Self-doubt

There’s nothing like doing market research on a book to make you feel that you’re not so special.

Hundreds of thousands of books are published every year in America. The top nonfiction sellers mostly are written by people who are already famous – actresses, comedians, CEOs and mainstream media investigative reporters.

I’m not famous, not even a little. I haven’t worked in mainstream media for more than 15 years, and I wasn’t famous then. My overseas career has mostly been in the trenches, while any glory to be had went to the presidents of those nonprofits I worked for.

In the world at large, I’m a nobody. Even moreso in the worlds of photography, travel, cooking, and personal development, the areas in which I want to do books.

I don’t have a sensational story, either. What I have to share comes from my small-town-Ohio-girl perspective on a big, confusing, complicated world.

I like my photos, but they’ll never be in National Geographic or hang in the Museum of Modern Art.

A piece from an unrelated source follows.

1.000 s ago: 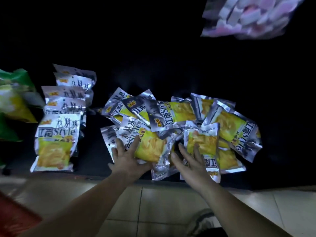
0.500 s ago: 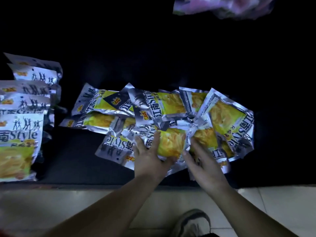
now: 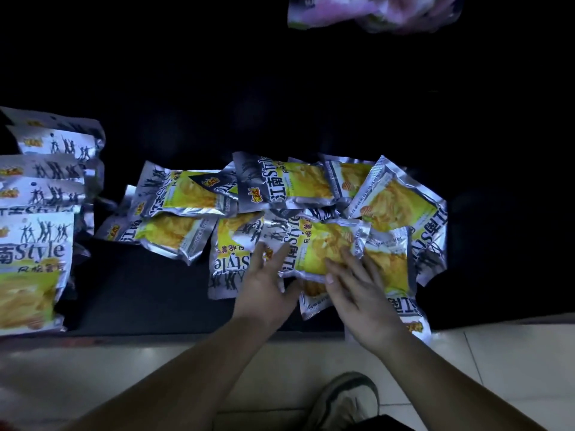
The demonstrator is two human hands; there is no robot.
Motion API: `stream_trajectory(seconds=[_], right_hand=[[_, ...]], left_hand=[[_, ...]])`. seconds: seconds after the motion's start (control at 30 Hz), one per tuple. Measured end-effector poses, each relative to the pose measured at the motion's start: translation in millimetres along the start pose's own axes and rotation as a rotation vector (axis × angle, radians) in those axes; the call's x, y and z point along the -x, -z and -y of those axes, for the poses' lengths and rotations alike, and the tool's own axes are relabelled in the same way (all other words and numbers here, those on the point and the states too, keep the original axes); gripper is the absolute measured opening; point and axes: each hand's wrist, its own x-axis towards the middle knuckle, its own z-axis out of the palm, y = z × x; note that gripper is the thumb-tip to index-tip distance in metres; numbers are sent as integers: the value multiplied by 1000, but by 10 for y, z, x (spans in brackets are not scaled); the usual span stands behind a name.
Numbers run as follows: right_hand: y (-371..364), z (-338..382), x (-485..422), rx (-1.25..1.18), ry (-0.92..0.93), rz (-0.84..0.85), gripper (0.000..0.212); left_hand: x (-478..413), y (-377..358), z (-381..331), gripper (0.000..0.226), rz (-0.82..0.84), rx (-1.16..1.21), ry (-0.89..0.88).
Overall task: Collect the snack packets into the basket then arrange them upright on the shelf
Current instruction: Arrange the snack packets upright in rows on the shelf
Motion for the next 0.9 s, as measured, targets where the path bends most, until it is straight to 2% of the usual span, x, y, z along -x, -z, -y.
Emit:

What pleased me is when people in North Georgia came face-to-face with ordinary Afghans in my four exhibits of “Beyond the Mountains.”

flower closeup

And when they were startled to learn that an up-close photo of a blossom was just a common weed, and it made them see that weed like they never had before.

But that just makes me a medium-sized fish in a very small pond. I don’t know how many people out there would care about the things I care about.

That’s the biggest doubt of all.

Today’s penny is a 2008, the year I first hung my photos in a gallery in Jasper, Georgia.